GOAL OF THE EXERCISE: Determine how many lines in the entries below contain the word "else". The reply is that number alone.

-*-

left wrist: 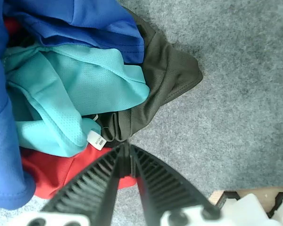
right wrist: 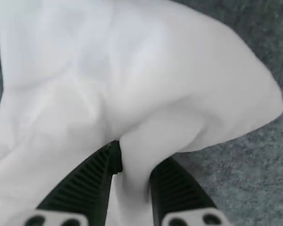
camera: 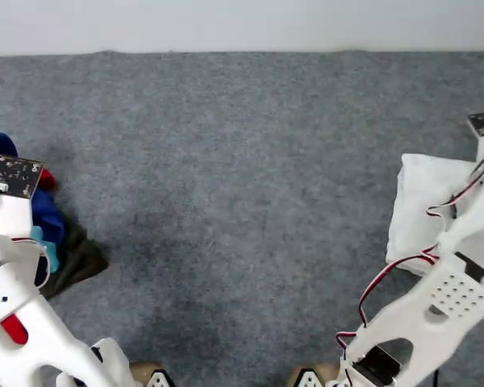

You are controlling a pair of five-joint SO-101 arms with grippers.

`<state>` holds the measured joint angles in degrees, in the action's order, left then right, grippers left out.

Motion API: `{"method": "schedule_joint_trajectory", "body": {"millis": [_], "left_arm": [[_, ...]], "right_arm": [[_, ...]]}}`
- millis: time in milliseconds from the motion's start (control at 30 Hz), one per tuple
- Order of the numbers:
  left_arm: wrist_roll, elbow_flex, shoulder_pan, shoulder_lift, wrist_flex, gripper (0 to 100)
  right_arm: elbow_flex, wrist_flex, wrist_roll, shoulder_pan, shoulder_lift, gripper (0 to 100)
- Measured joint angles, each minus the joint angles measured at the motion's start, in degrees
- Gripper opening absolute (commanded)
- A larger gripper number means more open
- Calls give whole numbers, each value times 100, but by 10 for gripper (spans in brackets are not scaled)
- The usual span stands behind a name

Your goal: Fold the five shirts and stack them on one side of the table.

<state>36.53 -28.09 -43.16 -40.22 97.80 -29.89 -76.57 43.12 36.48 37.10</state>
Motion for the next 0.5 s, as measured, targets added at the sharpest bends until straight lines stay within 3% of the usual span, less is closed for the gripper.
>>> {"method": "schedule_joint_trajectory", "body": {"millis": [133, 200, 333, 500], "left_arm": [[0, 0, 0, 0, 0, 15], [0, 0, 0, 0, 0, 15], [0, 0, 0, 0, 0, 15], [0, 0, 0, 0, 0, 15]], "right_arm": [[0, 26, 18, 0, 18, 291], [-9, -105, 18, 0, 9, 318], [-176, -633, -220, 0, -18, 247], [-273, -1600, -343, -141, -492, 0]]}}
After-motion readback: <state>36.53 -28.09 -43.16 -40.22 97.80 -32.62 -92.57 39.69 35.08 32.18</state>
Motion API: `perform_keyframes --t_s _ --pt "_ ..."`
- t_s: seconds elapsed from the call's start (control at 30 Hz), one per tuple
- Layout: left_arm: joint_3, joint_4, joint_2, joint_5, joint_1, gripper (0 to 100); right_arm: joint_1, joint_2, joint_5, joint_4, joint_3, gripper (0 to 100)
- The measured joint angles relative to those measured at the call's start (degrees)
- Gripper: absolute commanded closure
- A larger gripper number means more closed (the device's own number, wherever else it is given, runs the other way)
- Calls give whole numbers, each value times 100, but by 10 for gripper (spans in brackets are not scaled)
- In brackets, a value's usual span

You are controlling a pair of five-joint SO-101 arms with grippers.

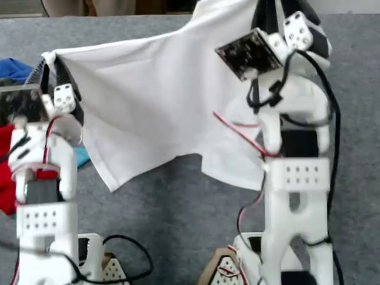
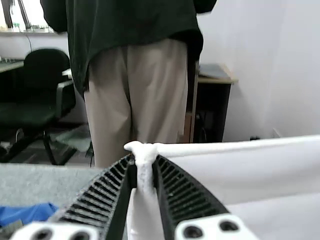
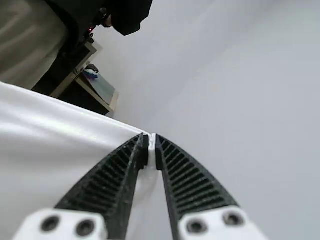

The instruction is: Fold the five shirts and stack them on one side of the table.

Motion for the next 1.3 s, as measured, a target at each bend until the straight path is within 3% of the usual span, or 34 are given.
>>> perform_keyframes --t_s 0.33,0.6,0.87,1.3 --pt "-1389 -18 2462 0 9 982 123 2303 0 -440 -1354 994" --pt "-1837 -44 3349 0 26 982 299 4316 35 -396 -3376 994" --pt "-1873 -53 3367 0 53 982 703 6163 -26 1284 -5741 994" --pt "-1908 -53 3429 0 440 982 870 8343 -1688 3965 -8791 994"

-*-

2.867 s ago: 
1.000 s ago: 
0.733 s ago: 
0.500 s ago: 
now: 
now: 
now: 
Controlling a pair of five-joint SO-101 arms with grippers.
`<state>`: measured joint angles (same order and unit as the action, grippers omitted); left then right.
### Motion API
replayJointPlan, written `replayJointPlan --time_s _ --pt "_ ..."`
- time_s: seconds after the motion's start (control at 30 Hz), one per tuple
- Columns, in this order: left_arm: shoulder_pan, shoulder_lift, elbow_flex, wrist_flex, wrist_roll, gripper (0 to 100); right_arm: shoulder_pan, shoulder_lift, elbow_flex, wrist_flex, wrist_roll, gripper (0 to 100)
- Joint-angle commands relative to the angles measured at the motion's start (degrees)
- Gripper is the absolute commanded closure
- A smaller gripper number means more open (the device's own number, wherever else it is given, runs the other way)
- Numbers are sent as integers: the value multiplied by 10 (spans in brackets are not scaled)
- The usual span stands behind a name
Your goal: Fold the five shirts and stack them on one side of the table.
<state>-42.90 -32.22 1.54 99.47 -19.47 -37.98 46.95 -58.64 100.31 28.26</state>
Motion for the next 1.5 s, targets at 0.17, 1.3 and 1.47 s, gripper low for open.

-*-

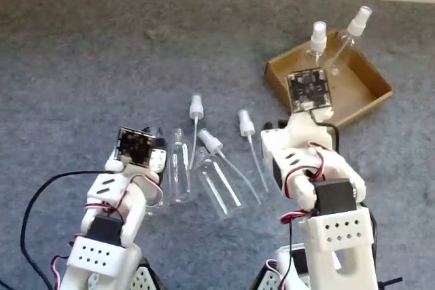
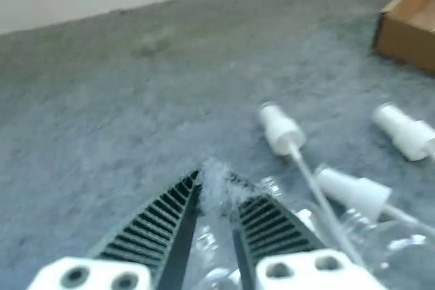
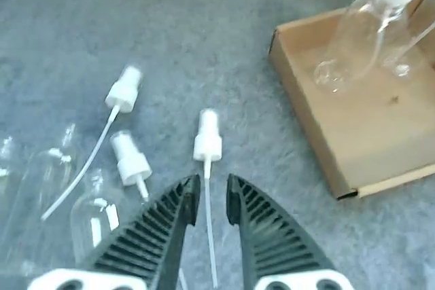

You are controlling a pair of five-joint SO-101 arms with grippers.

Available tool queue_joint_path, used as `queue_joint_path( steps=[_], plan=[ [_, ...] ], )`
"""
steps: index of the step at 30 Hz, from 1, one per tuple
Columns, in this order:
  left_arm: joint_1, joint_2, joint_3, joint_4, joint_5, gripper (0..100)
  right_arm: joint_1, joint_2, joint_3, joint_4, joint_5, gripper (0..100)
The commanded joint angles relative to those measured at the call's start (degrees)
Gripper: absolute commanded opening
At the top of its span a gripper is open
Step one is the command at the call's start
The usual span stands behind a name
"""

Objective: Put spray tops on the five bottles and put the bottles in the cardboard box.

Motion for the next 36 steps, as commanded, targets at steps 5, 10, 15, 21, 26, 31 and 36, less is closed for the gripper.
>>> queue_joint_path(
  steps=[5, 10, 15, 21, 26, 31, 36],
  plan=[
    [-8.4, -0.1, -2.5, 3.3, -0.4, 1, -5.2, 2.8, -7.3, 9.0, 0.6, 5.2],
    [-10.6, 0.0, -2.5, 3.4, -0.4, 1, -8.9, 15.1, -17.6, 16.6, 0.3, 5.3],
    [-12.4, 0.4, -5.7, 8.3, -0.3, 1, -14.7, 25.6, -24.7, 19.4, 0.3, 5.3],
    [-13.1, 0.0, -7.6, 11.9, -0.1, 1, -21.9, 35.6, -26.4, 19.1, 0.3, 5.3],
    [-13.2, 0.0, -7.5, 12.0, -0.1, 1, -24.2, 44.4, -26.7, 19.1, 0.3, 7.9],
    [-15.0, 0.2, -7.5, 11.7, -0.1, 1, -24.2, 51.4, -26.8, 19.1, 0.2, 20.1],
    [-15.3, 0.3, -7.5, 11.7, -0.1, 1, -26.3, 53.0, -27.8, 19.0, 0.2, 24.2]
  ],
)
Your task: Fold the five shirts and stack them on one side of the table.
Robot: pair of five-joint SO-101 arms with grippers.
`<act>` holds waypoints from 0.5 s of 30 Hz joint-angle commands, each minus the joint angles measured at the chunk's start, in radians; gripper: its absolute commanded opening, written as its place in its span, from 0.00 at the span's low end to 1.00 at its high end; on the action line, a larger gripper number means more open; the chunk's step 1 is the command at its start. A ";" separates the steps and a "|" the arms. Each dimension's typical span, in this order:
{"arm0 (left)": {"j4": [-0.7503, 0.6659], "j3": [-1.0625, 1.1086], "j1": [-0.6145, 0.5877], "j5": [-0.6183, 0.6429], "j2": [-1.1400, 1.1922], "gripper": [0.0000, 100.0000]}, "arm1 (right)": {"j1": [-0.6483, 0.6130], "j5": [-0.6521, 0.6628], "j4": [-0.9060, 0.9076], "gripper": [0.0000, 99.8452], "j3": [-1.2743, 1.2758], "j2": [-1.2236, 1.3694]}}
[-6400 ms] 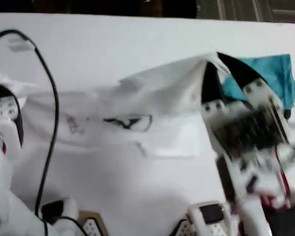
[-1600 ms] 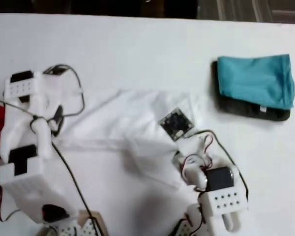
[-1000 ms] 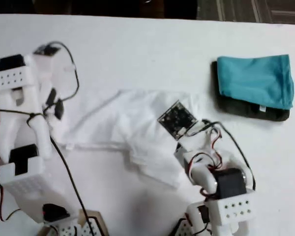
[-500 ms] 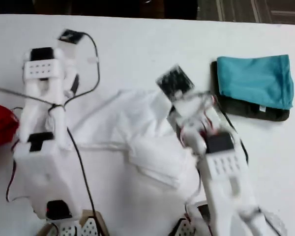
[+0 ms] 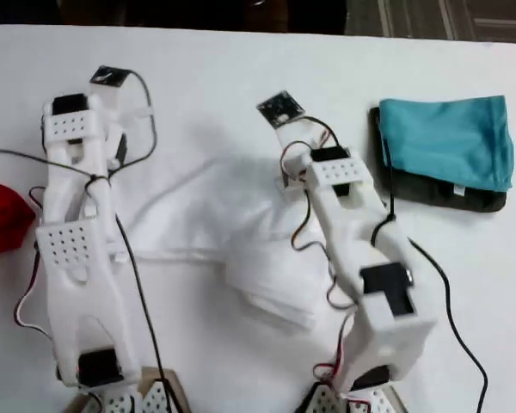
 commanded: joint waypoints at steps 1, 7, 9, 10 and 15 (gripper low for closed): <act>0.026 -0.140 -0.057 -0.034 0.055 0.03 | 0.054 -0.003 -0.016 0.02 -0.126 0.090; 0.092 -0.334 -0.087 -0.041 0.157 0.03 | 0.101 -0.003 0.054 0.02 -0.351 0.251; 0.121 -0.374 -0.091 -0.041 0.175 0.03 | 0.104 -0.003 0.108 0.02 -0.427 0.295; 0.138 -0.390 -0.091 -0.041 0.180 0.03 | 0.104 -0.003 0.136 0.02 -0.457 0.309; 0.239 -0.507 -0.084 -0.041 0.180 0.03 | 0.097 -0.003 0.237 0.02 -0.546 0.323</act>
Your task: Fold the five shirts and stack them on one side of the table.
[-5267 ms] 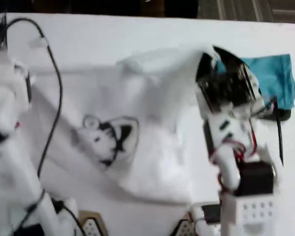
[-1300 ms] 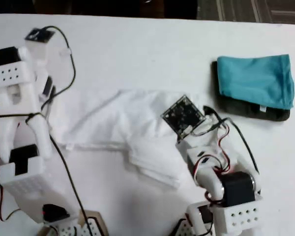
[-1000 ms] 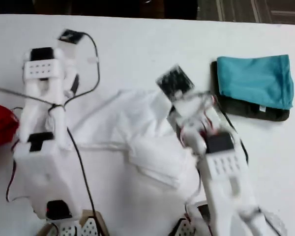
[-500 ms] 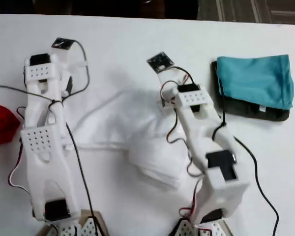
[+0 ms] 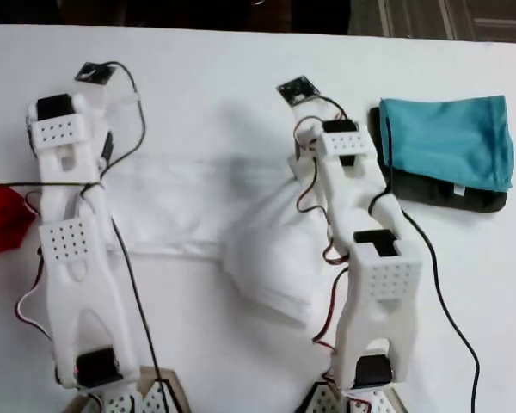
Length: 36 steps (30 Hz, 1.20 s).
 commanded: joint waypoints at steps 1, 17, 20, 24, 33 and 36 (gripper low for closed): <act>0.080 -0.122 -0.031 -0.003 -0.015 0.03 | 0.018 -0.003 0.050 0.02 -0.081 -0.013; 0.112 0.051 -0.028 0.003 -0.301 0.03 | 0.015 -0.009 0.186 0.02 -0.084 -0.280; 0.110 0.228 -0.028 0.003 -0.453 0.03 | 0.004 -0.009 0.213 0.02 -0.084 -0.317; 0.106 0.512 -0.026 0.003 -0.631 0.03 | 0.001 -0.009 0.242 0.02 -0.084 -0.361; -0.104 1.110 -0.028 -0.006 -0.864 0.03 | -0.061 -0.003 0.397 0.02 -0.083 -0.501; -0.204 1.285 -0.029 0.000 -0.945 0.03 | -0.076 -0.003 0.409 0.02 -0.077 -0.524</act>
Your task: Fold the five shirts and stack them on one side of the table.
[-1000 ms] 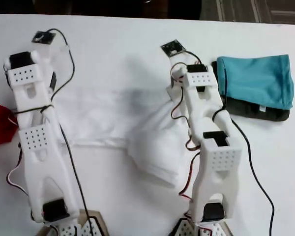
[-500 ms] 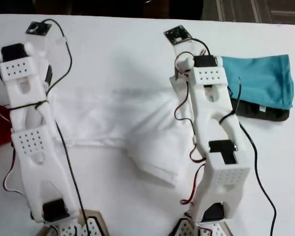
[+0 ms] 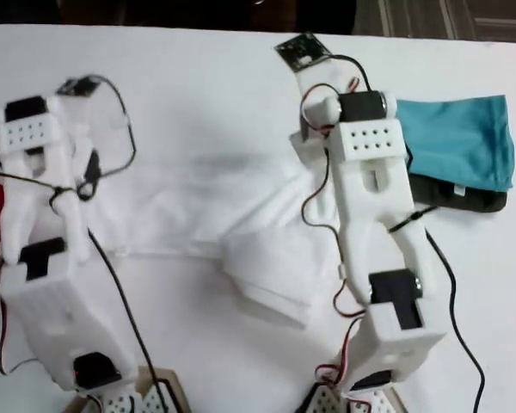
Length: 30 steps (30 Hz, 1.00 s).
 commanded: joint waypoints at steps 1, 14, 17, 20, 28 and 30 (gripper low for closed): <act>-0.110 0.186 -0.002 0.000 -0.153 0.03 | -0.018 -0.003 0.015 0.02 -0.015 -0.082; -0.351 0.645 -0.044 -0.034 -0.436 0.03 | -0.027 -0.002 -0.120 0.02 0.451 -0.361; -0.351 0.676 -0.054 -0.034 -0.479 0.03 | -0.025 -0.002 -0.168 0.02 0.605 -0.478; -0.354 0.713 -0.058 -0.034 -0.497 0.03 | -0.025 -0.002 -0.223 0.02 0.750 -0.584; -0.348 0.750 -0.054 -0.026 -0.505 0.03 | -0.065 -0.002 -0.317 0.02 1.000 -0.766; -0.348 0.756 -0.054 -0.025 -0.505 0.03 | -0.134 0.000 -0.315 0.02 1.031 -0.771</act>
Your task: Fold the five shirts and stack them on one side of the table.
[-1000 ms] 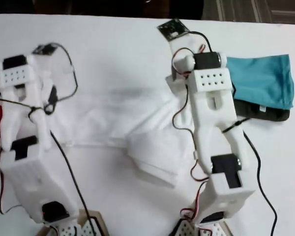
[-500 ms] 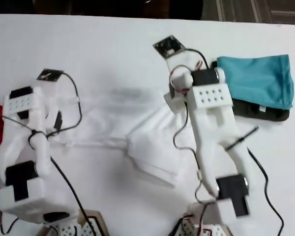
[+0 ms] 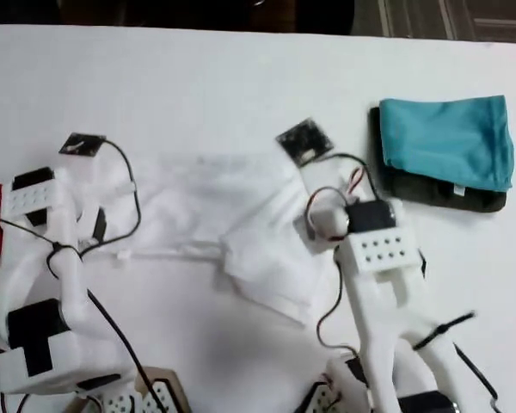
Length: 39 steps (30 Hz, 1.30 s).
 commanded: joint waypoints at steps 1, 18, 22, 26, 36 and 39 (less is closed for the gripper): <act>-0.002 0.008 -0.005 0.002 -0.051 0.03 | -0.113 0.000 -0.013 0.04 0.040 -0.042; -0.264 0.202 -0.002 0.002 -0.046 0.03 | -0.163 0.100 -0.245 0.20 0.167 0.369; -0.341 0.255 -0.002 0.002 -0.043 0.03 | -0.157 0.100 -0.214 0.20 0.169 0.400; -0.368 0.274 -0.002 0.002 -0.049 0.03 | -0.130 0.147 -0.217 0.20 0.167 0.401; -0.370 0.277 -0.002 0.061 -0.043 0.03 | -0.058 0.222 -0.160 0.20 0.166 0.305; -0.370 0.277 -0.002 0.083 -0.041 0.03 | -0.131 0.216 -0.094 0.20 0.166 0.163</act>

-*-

REPLY: 2